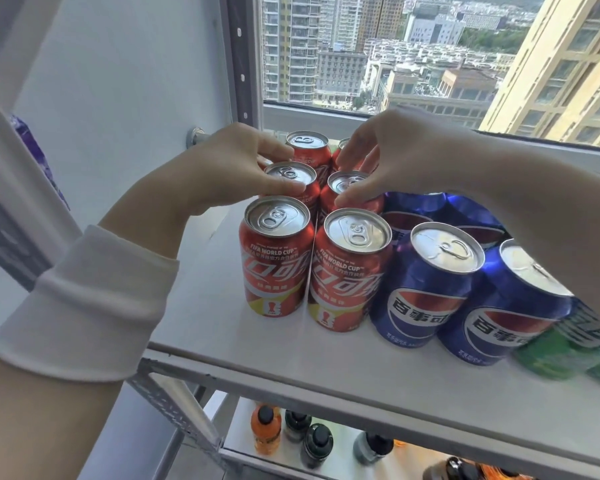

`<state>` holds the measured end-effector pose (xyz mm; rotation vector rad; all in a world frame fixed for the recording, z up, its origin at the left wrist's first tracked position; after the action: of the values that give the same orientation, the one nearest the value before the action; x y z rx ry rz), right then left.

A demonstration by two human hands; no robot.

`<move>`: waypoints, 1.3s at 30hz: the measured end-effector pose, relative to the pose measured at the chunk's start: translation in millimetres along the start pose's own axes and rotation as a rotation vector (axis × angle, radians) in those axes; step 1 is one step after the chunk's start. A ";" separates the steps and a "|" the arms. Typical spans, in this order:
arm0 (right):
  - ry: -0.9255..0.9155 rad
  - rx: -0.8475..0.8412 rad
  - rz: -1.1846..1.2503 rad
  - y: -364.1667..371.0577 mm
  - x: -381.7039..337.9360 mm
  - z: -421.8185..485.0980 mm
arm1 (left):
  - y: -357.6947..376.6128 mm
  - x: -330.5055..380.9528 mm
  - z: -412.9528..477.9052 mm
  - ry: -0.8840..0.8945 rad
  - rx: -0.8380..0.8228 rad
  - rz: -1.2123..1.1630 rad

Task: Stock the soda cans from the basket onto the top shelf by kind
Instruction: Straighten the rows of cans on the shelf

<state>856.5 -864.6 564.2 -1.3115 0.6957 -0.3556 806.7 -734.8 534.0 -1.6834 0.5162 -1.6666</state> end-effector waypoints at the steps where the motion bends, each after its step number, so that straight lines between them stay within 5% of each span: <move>1: -0.001 -0.006 0.000 0.8 0.4 0.4 | 0.1 -1.6 0.9 -0.020 -0.013 -0.029; 6: 0.007 -0.059 0.072 -0.7 6.3 5.6 | -2.4 -3.8 6.7 -0.045 -0.047 -0.050; 11: 0.072 0.076 0.067 -22.9 30.8 27.8 | -17.2 2.0 33.1 0.007 0.099 0.002; 19: 0.139 -0.058 -0.101 1.6 40.1 58.0 | 15.4 4.0 79.3 0.009 -0.083 0.132; 39: 0.131 -0.056 0.021 1.4 39.4 50.8 | 9.3 5.8 71.5 -0.034 -0.100 0.106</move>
<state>918.7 -849.7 557.3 -1.3416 0.8339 -0.4107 878.9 -730.9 536.7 -1.7209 0.6706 -1.5566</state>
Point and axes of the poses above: each hand's wrist, its own z-axis towards the middle knuckle, its own y-axis out of the palm, x = y × z, the point moved 8 cm from there along z, towards the middle knuckle, and after that the axes turned 2 degrees about -y, right-handed, at the moved point
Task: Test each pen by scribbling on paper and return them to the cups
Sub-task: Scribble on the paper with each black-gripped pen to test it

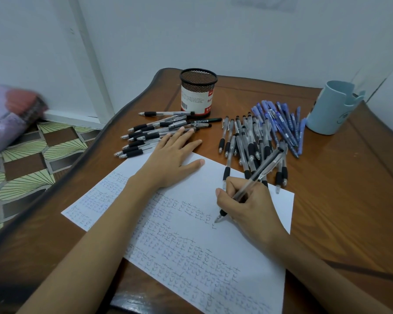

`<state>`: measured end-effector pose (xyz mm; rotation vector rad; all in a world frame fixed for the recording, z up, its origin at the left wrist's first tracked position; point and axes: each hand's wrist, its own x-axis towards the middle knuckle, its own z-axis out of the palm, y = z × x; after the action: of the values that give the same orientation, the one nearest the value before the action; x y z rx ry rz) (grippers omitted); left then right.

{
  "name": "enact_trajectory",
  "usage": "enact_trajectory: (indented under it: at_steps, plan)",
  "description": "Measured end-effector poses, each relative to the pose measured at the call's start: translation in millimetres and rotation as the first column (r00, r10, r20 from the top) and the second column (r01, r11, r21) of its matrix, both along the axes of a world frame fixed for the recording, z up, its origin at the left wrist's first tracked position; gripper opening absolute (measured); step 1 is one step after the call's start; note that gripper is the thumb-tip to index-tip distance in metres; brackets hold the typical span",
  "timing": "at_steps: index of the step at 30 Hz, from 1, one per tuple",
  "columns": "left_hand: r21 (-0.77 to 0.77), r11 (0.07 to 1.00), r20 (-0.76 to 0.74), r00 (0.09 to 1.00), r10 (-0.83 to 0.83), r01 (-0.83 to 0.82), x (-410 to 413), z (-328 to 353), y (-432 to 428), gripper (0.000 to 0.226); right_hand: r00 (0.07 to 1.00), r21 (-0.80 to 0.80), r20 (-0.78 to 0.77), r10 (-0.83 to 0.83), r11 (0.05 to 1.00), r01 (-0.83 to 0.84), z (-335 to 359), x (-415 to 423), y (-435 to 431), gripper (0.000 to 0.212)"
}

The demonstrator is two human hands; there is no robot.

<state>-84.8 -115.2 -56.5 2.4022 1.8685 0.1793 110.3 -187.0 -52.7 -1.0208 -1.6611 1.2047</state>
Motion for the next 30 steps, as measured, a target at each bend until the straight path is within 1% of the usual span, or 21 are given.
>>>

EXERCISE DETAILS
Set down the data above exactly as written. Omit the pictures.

ANSWER FOR THIS EXERCISE
`<state>` holds the measured end-effector pose (xyz mm; rotation vector rad; all in a world frame fixed for the recording, z up, its origin at the left wrist's first tracked position; after the action: of the values that give the same orientation, the one nearest the value before the action; x y z rx ry rz), right then left.

A demonstration by two human hands; no robot.

`<move>`: waypoints, 1.3s at 30hz: the measured end-effector pose, relative to the pose measured at the chunk's start: translation in millimetres along the start pose's own axes and rotation as a rotation vector (axis × angle, radians) in those axes; step 1 is one step after the chunk's start. A ";" separates the steps and a "|" the arms. Typical spans, in this order:
arm0 (right):
  - ry: -0.9255..0.9155 rad
  - rx: -0.8475..0.8412 rad
  - rz: -1.1846..1.2503 rad
  - y: -364.1667..371.0577 mm
  - x: -381.7039..337.9360 mm
  - z: -421.8185..485.0980 mm
arm1 (left):
  - y: -357.6947..376.6128 mm
  - x: -330.5055..380.9528 mm
  - z: -412.9528..477.9052 mm
  - ry: -0.8840..0.8945 rad
  - rx: -0.8380..0.8228 rad
  - rz: -1.2123..1.1630 rad

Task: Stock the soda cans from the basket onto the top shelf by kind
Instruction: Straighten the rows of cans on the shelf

<state>856.5 -864.6 564.2 -1.3115 0.6957 -0.3556 806.7 -734.8 534.0 -1.6834 0.5162 -1.6666</state> end-effector waypoints at the steps where the motion bends, each after its step number, so that straight lines between them stay within 5% of each span: <move>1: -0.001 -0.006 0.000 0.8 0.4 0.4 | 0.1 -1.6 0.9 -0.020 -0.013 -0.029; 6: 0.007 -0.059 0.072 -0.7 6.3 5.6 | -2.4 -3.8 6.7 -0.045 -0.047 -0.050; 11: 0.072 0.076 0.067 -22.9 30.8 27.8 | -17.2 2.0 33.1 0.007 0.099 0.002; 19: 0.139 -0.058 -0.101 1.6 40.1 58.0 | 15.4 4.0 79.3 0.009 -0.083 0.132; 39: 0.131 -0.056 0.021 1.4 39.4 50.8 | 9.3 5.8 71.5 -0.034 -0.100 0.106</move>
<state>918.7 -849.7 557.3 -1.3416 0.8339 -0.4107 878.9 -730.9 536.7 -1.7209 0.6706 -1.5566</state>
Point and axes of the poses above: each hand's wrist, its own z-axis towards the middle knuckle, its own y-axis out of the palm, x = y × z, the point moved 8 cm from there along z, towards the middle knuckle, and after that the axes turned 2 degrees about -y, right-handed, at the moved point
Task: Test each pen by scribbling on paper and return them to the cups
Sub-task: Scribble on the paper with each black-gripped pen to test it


`<state>`: measured end-effector pose (xyz mm; rotation vector rad; all in a world frame fixed for the recording, z up, its origin at the left wrist's first tracked position; point and axes: each hand's wrist, its own x-axis towards the middle knuckle, its own z-axis out of the palm, y = z × x; after the action: of the values that give the same orientation, the one nearest the value before the action; x y z rx ry rz) (grippers omitted); left then right.

{
  "name": "enact_trajectory",
  "usage": "enact_trajectory: (indented under it: at_steps, plan)",
  "description": "Measured end-effector poses, each relative to the pose measured at the call's start: translation in millimetres and rotation as the first column (r00, r10, r20 from the top) and the second column (r01, r11, r21) of its matrix, both along the axes of a world frame fixed for the recording, z up, its origin at the left wrist's first tracked position; gripper opening absolute (measured); step 1 is one step after the call's start; note that gripper is the thumb-tip to index-tip distance in metres; brackets hold the typical span",
  "timing": "at_steps: index of the step at 30 Hz, from 1, one per tuple",
  "columns": "left_hand: r21 (-0.77 to 0.77), r11 (0.07 to 1.00), r20 (-0.76 to 0.74), r00 (0.09 to 1.00), r10 (-0.83 to 0.83), r01 (-0.83 to 0.82), x (-410 to 413), z (-328 to 353), y (-432 to 428), gripper (0.000 to 0.226); right_hand: r00 (0.07 to 1.00), r21 (-0.80 to 0.80), r20 (-0.78 to 0.77), r10 (-0.83 to 0.83), r11 (0.05 to 1.00), r01 (-0.83 to 0.84), z (-335 to 359), x (-415 to 423), y (-435 to 431), gripper (0.000 to 0.212)"
}

The demonstrator is two human hands; there is no robot.

<state>-84.8 -115.2 -56.5 2.4022 1.8685 0.1793 110.3 -187.0 -52.7 -1.0208 -1.6611 1.2047</state>
Motion for the next 30 steps, as measured, a target at each bend until the straight path is within 1% of the usual span, or 21 are given.
>>>

The exercise was worked through completely.